Она ушла быстрее, чем инспектор успел поблагодарить ее.
Миссис Норидж провела вечер в раздумьях. Да, теперь ей известно, кто преступник. Но что делать с этим знанием?
Стоило бы вернуться к инспектору и рассказать о своих догадках. Но что, если она ошибается? Джервис ухватится за новую жертву с тем большим азартом, что предыдущую сегодня вытащили у него из пасти целой и невредимой. Нет, обращаться в полицию преждевременно.
Миссис Норидж всегда следовала принципу «В любой непонятной ситуации ложись спать». А потому она поужинала мясом с фасолью, которое запекла для нее кухарка, недолго почитала в кровати и вскоре уже спала.
Наутро она встала с ясным пониманием, что ей следует делать.
Ветер, еще более безжалостный, чем накануне, встретил ее на горе. Овцы жались друг к другу. Казалось, даже камни дрожат под его напором.
Рут Кармоди ждала гувернантку на пороге своего дома.
– Чай готов, моя дорогая, – сказала она.
Аромат сушеных трав, тепло очага, запах печенья с ромом… У камина грелась старая косматая собака, метис овчарки.
– Откуда вы знали, что я приду? – спросила Эмма.
– Я ведь говорила, что слышала о вас. Когда Билли доложил, что после меня вы направились с расспросами прямиком к нему, я поняла, что вы обо всем догадались.
– С большим запозданием. Вы ведь откровенно рассказали мне обо всем, что случилось, в нашу первую встречу. А я этого не поняла.
– И все же вы единственная, кто услышал, – возразила Рут и долила себе чай. – Люди так мало замечают других! Сплетничают о них, перемывают им кости, пишут о них книги – а все ж не видят. Возьмите Джейкоба. Все восхищались его поступком. Забрать к себе престарелую мачеху! Не позволить бедняжке закончить свои дни в одиночестве! Никто не понимал его истинных побуждений. – Она раздраженно отбросила волосы со лба. – Мой пасынок был честолюбивый сукин сын. Он хотел достичь в Эксберри многого. А для этого надо было нравиться людям. Однажды Джейкоб испугался, что кто-то скажет о нем: «Ах, это тот самый лавочник, который позволил вдове своего отца медленно погибать на заброшенной ферме! Жестокосердный тип!» И он принял как закон несказанные слова несуществующих людей и бросил мою жизнь в угоду этому закону.

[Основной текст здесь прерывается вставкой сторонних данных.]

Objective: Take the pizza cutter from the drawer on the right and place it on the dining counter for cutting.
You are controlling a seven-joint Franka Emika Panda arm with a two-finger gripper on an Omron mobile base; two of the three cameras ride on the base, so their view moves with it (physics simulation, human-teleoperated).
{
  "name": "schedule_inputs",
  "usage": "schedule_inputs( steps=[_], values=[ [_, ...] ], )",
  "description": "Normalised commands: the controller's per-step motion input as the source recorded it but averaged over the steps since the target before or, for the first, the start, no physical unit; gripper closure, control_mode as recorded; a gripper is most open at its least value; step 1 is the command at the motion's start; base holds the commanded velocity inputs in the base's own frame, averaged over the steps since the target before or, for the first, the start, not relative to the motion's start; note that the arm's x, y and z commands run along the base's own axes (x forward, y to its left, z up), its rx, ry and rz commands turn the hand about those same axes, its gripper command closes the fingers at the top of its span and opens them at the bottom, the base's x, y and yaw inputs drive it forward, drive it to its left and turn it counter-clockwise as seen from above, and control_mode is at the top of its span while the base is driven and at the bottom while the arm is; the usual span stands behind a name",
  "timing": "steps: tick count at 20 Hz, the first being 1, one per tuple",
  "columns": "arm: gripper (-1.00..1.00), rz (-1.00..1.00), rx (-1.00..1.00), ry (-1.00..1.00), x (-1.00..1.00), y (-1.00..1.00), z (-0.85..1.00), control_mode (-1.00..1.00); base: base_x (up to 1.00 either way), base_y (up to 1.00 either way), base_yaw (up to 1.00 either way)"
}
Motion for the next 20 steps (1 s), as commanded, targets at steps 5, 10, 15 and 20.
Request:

– Вы просили его оставить вас в покое?
Рут скривилась:
– Ни мои желания, ни мои страхи – ничто не имело значения для Джейкоба. Я раз за разом повторяла, что не могу, не хочу покидать свой уголок, – а он твердил, что об этом не может быть и речи. «Плохо скажется на моей репутации!» – вот как он однажды выразился. Меня будто вовсе не существовало в его замысле! Меня, живого человека из плоти и крови! Меня, любившей его отца больше жизни!
Она прикрыла глаза, но тотчас отняла руку, устыдившись собственной слабости.